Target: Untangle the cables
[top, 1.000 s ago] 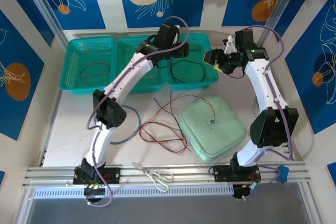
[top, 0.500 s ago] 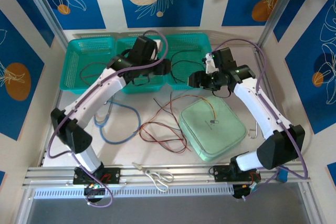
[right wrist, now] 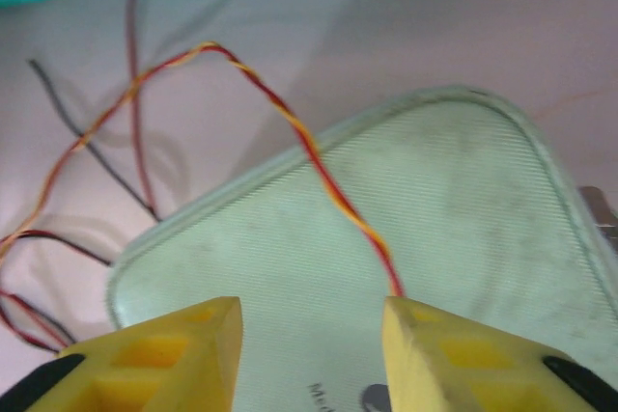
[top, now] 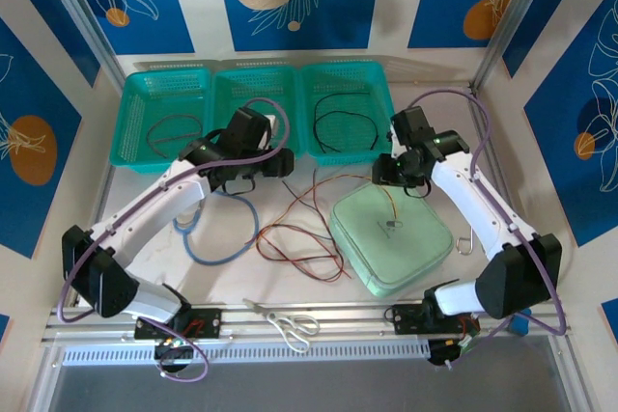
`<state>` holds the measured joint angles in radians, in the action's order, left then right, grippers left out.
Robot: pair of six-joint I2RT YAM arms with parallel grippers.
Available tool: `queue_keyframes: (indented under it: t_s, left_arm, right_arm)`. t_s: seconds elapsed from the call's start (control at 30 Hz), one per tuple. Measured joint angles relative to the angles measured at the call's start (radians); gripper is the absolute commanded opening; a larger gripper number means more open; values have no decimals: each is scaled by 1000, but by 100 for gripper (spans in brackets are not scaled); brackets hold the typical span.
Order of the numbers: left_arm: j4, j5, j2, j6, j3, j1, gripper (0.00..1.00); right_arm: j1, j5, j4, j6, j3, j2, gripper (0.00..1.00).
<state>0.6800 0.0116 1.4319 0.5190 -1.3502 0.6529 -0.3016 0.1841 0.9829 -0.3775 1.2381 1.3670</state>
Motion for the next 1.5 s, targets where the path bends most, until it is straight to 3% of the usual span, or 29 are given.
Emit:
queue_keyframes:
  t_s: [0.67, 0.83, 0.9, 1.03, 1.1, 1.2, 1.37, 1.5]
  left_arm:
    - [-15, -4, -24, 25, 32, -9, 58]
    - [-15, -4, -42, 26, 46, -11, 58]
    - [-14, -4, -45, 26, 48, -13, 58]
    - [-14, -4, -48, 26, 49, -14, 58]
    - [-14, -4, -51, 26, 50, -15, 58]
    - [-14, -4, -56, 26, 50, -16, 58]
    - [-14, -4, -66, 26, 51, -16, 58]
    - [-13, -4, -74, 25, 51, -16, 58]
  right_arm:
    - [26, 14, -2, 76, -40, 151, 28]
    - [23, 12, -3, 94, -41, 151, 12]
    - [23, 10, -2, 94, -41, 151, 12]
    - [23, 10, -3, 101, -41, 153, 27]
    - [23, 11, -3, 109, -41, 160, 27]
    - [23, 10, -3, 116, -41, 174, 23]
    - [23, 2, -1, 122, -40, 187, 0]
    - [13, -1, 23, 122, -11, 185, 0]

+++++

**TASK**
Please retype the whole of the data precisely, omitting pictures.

**WRITTEN RESPONSE**
Target: Untangle the cables
[top, 1.000 s ago] 
[top, 0.500 s ago] 
[right wrist, now] 
[top, now] 
`<state>` holds the measured joint angles in radians, in the action's order, left then right, grippers left out.
Robot: pair of six-joint I2RT YAM arms with parallel grippers.
Available tool: `queue_keyframes: (indented under it: t_s, left_arm, right_arm)`. t_s: seconds elapsed from the call's start (control at 30 Hz), one per tuple. Measured joint angles relative to the angles measured at the call's start (radians); gripper is the absolute commanded opening; a larger gripper number means more open; values have no decimals: each is scaled by 1000, but by 100 for gripper (spans in brackets are not scaled); brackets hold the typical span.
Order of the numbers: left_arm: j4, j5, j2, j6, j3, j1, gripper (0.00..1.00); right_arm: j1, j5, j4, j6, j3, j2, gripper (0.00..1.00).
<state>0.6800 0.0116 1.4319 0.5190 -1.3502 0.6529 -0.3016 0.1841 0.9829 -0.3775 1.2381 1.3670</state>
Motion for the next 1.5 s, targets where the path bends most, until it is straight to 3% of the usual span, or 29 are given.
Emit:
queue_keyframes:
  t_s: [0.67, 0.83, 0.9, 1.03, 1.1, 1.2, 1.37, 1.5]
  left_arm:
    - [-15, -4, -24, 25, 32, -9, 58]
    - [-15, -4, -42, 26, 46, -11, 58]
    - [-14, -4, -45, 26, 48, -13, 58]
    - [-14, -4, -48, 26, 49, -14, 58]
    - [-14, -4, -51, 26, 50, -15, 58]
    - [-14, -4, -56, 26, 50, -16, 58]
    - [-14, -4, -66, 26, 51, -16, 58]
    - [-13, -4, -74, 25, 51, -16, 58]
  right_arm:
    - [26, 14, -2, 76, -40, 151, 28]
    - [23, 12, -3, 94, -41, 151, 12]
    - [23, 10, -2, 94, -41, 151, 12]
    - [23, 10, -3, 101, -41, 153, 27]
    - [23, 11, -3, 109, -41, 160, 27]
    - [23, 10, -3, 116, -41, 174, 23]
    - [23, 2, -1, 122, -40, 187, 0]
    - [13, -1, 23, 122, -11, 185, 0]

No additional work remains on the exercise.